#### [What you will do]
From the first line of the data through the line containing "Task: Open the", transcribe each line exactly. Pictures do not belong in the copy.

(Dataset excerpts)
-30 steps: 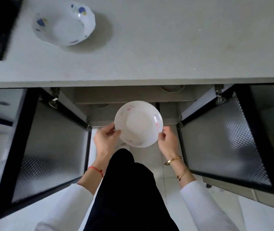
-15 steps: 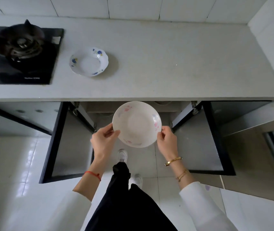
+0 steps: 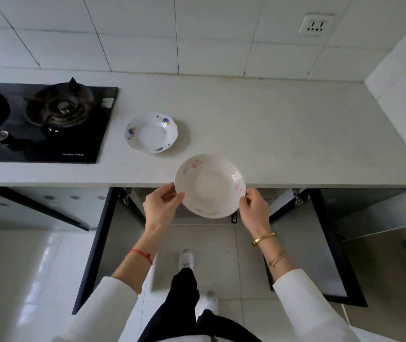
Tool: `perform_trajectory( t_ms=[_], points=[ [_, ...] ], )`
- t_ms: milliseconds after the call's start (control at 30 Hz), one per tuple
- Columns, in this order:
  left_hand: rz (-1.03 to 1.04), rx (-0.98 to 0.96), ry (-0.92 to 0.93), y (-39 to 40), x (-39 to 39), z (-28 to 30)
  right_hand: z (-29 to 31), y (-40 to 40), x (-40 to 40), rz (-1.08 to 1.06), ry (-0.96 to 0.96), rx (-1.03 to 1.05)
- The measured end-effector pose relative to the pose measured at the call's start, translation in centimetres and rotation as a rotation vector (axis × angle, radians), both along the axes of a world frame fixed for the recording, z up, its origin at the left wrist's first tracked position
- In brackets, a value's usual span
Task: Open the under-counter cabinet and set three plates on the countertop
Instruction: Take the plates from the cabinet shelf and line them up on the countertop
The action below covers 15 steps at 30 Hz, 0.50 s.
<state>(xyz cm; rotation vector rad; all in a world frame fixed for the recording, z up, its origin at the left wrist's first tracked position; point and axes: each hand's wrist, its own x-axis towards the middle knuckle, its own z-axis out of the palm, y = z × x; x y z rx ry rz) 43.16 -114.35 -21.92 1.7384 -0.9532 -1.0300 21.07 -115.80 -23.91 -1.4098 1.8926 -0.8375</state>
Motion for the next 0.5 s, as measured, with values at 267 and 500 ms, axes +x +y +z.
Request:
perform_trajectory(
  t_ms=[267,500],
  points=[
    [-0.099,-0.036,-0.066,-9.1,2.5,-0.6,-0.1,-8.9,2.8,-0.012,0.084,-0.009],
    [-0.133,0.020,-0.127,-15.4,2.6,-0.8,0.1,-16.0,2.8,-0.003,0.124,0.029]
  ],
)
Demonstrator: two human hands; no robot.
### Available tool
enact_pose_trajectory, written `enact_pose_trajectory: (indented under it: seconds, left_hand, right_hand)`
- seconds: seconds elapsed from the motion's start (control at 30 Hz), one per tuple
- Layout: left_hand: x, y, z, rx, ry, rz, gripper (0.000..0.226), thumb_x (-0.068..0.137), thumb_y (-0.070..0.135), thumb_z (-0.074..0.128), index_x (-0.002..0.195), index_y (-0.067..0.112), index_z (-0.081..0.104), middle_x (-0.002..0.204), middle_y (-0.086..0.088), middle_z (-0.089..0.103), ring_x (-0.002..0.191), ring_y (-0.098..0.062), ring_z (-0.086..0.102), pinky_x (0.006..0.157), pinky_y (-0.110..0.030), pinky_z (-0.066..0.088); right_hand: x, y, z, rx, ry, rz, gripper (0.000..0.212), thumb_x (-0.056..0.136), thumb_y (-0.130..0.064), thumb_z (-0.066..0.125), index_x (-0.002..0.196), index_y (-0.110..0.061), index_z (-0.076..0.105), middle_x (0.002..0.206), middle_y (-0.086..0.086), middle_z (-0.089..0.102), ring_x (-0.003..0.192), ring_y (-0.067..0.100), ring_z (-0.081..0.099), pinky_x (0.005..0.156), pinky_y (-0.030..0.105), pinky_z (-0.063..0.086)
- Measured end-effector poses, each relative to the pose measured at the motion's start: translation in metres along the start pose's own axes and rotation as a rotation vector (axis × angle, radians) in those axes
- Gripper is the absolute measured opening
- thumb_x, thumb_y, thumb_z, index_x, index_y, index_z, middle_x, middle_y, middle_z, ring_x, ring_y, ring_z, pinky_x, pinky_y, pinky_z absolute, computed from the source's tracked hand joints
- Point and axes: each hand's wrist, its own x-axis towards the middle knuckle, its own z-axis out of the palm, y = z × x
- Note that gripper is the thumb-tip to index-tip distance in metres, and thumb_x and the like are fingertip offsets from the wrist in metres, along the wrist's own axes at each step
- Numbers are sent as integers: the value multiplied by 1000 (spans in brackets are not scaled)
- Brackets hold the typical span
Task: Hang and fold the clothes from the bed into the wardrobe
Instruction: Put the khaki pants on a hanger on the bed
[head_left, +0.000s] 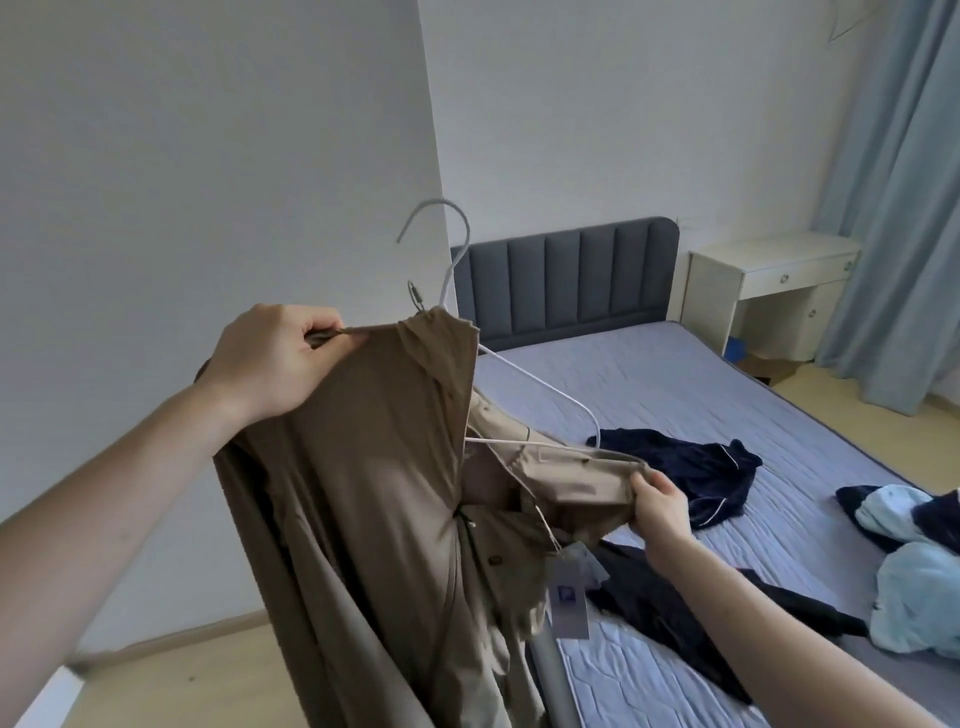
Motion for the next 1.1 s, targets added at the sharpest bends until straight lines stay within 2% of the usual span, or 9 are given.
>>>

#### [Answer for the task]
-30 steps: 
-15 steps: 
+0 steps: 
Tool: `perform_trajectory( t_ms=[_], points=[ [_, ...] ], )`
- t_ms: milliseconds after the call's start (control at 30 Hz), one per tuple
- Columns, in this order:
  left_hand: rz (-1.03 to 1.04), rx (-0.98 to 0.96), ry (-0.92 to 0.93), y (-39 to 40), x (-39 to 39), z (-28 to 30)
  right_hand: z (-29 to 31), y (-40 to 40), x (-40 to 40), rz (-1.08 to 1.06), ry (-0.96 to 0.96), rx (-1.03 to 1.05)
- The measured end-effector pose relative to the pose measured at the call's start, translation in centimetres and rotation as a rotation vector (axis × angle, radians), both along the axes of a world frame fixed for the recording, z up, its origin at the left wrist's first tracked position
- In brackets, a value's usual span
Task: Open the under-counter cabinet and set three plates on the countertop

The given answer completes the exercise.